The exploratory approaches used to generate dietary patterns in the identified pan-European studies were limited to two. Factor analysis( Reference Iqbal, Anand and Ounpuu 17 , Reference Menotti, Kromhout and Blackburn 18 ) or PCA( Reference Bamia, Orfanos and Ferrari 11 , Reference Balder, Virtanen and Brants 13 , Reference Pala, Lissner and Hebestreit 19 ) was applied in five studies (Table 2), whereas cluster analysis was applied in two studies( Reference Bamia, Orfanos and Ferrari 11 , Reference Haveman-Nies, De Groot and Van Staveren 16 ) (Table 3). For those studies that applied factor analysis or PCA, the number of identified patterns ranged from one pattern in the Seven Countries Study( Reference Menotti, Kromhout and Blackburn 18 ) and EPIC-Elderly( Reference Bamia, Orfanos and Ferrari 11 ) to seven patterns in the DIETSCAN study( Reference Balder, Virtanen and Brants 13 ). Labels were given to patterns according to the food groups that characterised the patterns – for example, the ‘pork, processed meat and potatoes’ pattern or ‘(salad) vegetables’ pattern in the DIETSCAN study( Reference Balder, Virtanen and Brants 13 ) or the ‘plant-based’ dietary pattern in the EPIC-Elderly study( Reference Bamia, Orfanos and Ferrari 11 ). Another approach to labelling the patterns involved description of regional dietary habits such as the ‘oriental’ or ‘western’ pattern in the INTERHEART study( Reference Iqbal, Anand and Ounpuu 17 ). In the Identification and prevention of Dietary- and lifestyle-induced health EFfects In Children and infantS (IDEFICS) study( Reference Pala, Lissner and Hebestreit 19 ), the pattern labels were a mixture of eating behaviour (snacking), food groups characterising the pattern (‘vegetables and whole meal’) and macronutrients (‘protein and water’). The Seven Countries Study( Reference Menotti, Kromhout and Blackburn 18 ) did not use any label for the single derived pattern. In the SENECA study, where exclusively snack food was considered, five clusters were labelled with regard to food groups that characterised them( Reference Haveman-Nies, De Groot and Van Staveren 16 ). In EPIC-Elderly, three clusters were identified and labelled A, B and C( Reference Bamia, Orfanos and Ferrari 11 ).

Table 2 Overview of the studies using factor analysis or principal component analysis (PCA) to derive dietary patterns (DP)
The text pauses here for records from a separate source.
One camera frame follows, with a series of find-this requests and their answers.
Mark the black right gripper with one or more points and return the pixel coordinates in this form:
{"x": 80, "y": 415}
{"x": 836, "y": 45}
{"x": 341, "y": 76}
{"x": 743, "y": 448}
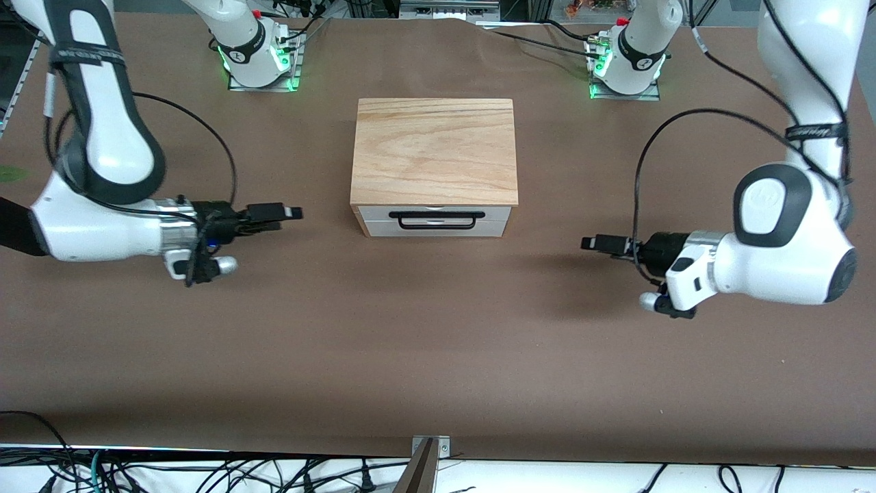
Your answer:
{"x": 220, "y": 220}

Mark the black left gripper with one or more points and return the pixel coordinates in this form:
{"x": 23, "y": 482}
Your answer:
{"x": 662, "y": 248}

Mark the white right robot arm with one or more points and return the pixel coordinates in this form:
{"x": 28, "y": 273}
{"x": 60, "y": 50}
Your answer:
{"x": 102, "y": 150}

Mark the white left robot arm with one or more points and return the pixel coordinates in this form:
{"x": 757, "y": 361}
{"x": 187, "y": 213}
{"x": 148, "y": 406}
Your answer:
{"x": 787, "y": 253}

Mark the wooden drawer cabinet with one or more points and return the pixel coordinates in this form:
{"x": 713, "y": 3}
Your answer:
{"x": 431, "y": 150}

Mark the black rounded cylinder object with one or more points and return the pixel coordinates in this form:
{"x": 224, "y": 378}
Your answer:
{"x": 10, "y": 233}

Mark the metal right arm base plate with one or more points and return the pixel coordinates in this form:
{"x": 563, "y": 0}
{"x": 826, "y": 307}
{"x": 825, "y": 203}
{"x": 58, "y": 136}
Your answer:
{"x": 296, "y": 68}

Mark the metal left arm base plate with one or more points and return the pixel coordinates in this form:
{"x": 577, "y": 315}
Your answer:
{"x": 626, "y": 96}

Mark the small metal bracket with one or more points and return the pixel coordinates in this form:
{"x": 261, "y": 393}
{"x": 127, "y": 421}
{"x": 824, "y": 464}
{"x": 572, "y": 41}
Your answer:
{"x": 445, "y": 448}

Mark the metal frame structure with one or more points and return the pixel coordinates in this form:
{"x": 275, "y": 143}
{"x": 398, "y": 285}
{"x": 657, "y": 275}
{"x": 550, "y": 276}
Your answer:
{"x": 445, "y": 10}

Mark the aluminium frame rail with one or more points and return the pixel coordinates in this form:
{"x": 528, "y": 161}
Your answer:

DIETSCAN, Dietary Patterns and Cancer; ATBC, Alpha-Tocopherol, Beta-Carotene Cancer Prevention Study; NLCS, Netherlands Cohort Study; SMC, Swedish Mammography Cohort; ORDET, Hormones and Diet in the Etiology of Breast Cancer Risk; EPIC, European Prospective Investigation into Cancer and Nutrition; IDEFICS, Identification and prevention of Dietary- and lifestyle-induced health EFfects In Children and infantS; CEHQ, Children's Eating Habits Questionnaire.

Table 3 Overview of the studies using cluster analysis to derive dietary patterns (DP)

EPIC, European Prospective Investigation into Cancer and Nutrition.

Four of the six identified studies achieved a good appraisal with nine to ten quality points. The remaining two studies achieved a moderate appraisal with seven points (online Supplementary Table S2).

Methods to generate dietary patterns

Details of the dietary assessment instruments

The most commonly used dietary assessment instrument throughout the studies was the FFQ (Table 2). In most publications, information was available on the number of food groups, which were frequently condensed from a larger number of food items implemented in the questionnaires. For example, in the DIETSCAN project( Reference Balder, Virtanen and Brants 13 ) the FFQ from the different cohorts included sixty-seven to 276 single food items, which were aggregated to fifty-one common food groups to be defined as having a specific role in the diet and a possible relevance to the aetiology of the health outcome. In contrast to that, investigators of the INTERHEART study( Reference Iqbal, Anand and Ounpuu 17 ) used a generic questionnaire applicable in multiple countries with a small number of preselected food groups (n 19). To assess dietary habits in 2- to 9-year-old children in the IDEFICS study( Reference Pala, Lissner and Hebestreit 19 ), the Children’s Eating Habits Questionnaire was developed, comprising forty-three food groups, which was provided in local languages and with additional explanations for the parents or other caregivers. In EPIC-Elderly, dietary intake was mainly assessed with FFQ, partly also semi-quantitative FFQ, which were characterised by country-specific components. Subsequently, twenty-two food groups were aggregated, which were comparable among all participating EPIC centres( Reference Bamia, Orfanos and Ferrari 11 ). In the Seven Countries Study( Reference Menotti, Kromhout and Blackburn 18 ), dietary records were used to capture the dietary intake: in fourteen of sixteen countries 7-d records were applied, except in the USA (1-d record) and Japan (4-d record). The food items were then summarised into eighteen food groups. In the SENECA study, participants were asked to record their food intake with 3-d dietary records( Reference Haveman-Nies, De Groot and Van Staveren 16 ). As this study aimed to investigate snack patterns, information about eating occasions was collected and a selection of fifteen food groups was considered as snack foods.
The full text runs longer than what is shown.